In this context the Court:
UPHELD the Economic Factors
According to the Court, the addition of the economic factors: (pharmacoeconomic value, market size, and gross domestic product), seems relevant since these elements can shed additional light on whether the prices of drugs are excessive.
UPHELD the Change to the Comparator Countries
The Court found the same to be true for the change in the list of comparison countries, which it held is not static and can evolve, even if the changes were motivated purely by a desire to lower prices.
However, in upholding these measures, Justice Picard pointed out that they cannot be used to achieve optimal pricing or lowest possible pricing, since this would be unconstitutional: "If the implementation of this analysis [using the new factors] is merely an indirect way of carrying out pure price control or setting the prices as low as possible, without regard to the existence of excessive prices, this will not be acceptable" (at para. 401, our translation).
The Superior Court held that it could not take account of the effects of the Amendments in its constitutional analysis, even though it found these effects "unfortunate and troubling". Justice Picard did suggest that a judicial review of a PMPRB Board decision would be the appropriate forum to challenge the implementation of these Amendments, notably if their use goes beyond excessive price control.
STRUCK the Disclosure of Product Listing Agreements
The Court did however find that the new requirement to disclose PLAs was a direct incursion into a field of provincial jurisdiction:
 In effect, general jurisdiction over health matters, including questions of cost and efficiency, administration of hospitals, provincial drug insurance plans, and the regulation or control of prices and profits fall within the purview of provinces. They effectively negotiate reasonable prices for prescription drugs covered by public plans (including through pharmacoeconomic studies, setting up the pCPA and negotiating a listing agreement that may result in a reduced list price or even discounts and other special terms and conditions that occur downstream, often several months or years after ex-factory sale by the manufacturer.)
 ... the disclosure of confidential rebates to the PMPRB and the substantial price reductions that would follow in the private market would have the perverse effect of limiting the size of the rebates that provincial public drug insurance plans could obtain. (our translation)

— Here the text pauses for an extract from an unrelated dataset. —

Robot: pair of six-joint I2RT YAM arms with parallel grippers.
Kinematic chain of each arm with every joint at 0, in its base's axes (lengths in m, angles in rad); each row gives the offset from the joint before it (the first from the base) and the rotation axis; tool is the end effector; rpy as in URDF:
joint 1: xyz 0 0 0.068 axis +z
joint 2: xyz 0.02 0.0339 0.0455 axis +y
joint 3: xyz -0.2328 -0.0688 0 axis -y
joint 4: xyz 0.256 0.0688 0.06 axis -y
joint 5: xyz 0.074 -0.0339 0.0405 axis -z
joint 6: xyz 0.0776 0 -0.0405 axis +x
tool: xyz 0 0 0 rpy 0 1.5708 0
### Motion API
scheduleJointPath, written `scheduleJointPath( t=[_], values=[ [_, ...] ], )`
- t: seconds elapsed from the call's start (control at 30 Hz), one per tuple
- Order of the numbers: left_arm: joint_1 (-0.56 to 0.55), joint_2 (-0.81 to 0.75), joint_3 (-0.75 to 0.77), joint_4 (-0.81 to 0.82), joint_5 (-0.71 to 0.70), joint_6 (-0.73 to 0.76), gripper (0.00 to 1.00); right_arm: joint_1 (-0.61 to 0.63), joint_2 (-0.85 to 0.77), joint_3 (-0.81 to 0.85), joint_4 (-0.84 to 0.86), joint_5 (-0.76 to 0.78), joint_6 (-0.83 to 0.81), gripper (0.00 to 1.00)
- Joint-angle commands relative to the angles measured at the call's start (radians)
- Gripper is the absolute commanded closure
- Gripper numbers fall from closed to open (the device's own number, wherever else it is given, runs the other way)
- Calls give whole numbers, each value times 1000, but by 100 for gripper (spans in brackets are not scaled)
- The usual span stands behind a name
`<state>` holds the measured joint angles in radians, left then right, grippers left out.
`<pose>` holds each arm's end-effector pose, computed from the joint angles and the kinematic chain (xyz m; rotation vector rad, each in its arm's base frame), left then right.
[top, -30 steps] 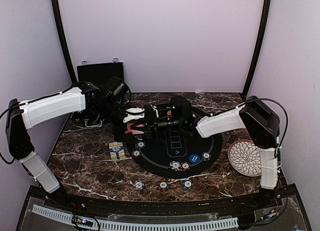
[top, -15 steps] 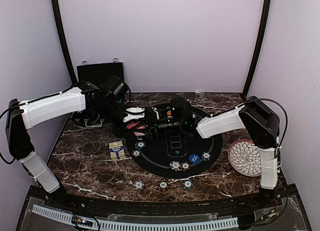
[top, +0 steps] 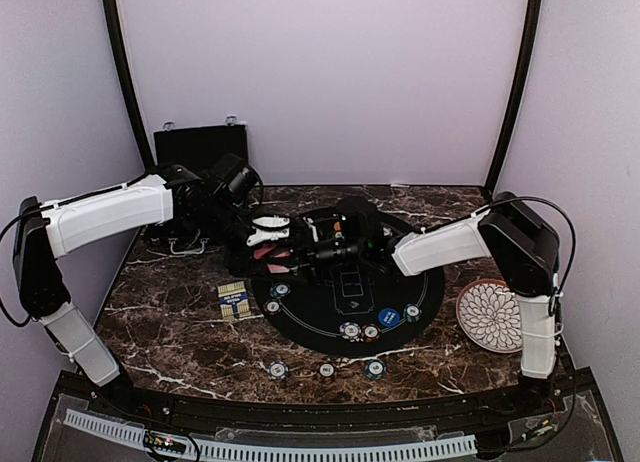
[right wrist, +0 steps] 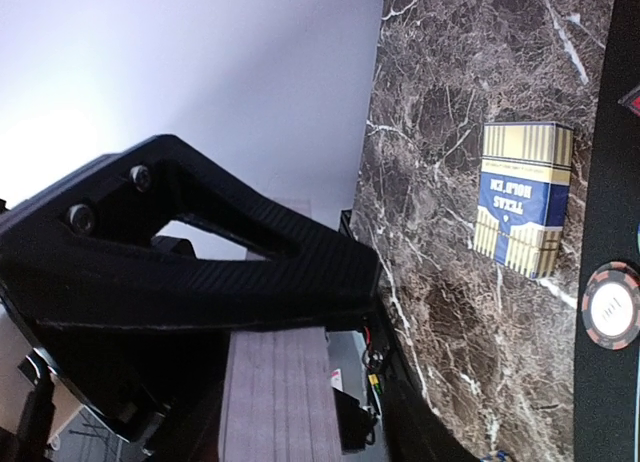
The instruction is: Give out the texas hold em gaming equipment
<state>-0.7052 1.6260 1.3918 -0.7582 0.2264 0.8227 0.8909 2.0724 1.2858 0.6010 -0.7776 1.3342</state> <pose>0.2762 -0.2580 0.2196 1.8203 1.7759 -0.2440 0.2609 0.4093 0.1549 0.2500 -2.3494 -2.0699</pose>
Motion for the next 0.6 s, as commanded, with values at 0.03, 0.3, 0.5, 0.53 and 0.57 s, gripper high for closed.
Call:
scheduleJointPath(
  t=[0.03, 0.3, 0.5, 0.53, 0.57],
  values=[
    [-2, -16, 7, -13, 14, -12, 81, -9, -1, 51, -47, 34, -41, 47],
    [-3, -22, 2, -12, 15, -31, 81, -10, 8, 72, -76, 44, -40, 46],
    [-1, -37, -26, 0, 10, -32, 82, -15, -12, 70, -155, 65, -83, 46],
    [-3, -39, -27, 1, 9, -35, 82, -16, -16, 69, -170, 67, -91, 46],
    [-2, -40, -28, 1, 8, -38, 82, -17, -20, 68, -185, 71, -100, 47]
  ],
)
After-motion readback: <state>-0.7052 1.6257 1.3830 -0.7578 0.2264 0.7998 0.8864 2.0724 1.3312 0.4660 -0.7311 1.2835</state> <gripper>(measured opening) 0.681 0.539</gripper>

Accordingly, the Court struck down this part of the Amendments holding that any attempt to regulate rebates would be improper. Justice Picard found that it was not just disclosure of rebate information that was problematic, but the very idea of regulating rebates.
The Court ordered that this conclusion have immediate effect despite any possible appeal, since it was concerned that disclosure of PLA rebates would cause irreparable harm.
Based on this decision as well as the Federal Court's decision in InnovativeMedicines Canada v. Canada (Attorney General), ("IMC decision") there are now two cases holding that the PMPRB may not have access to PLA data. The federal government would need to reverse both of these decisions before the PMPRB can do otherwise.
As previously discussed, the elimination of compelled disclosure of third-party rebates may have a greater practical effect on the PMPRB than what immediately meets the eye, since without this information, a large part of the PMPRB's planned regulatory approach under the Amendments would no longer be possible. In particular, it remains questionable how the PMPRB can assess the Maximum Rebated Price ("MRP") without access to third party rebates.
Both the industry plaintiffs as well as the federal government may appeal this decision.
The IMC Decision has also been appealed to the Federal Court of Appeal and a challenge to the PMPRB Guidelines has been launched.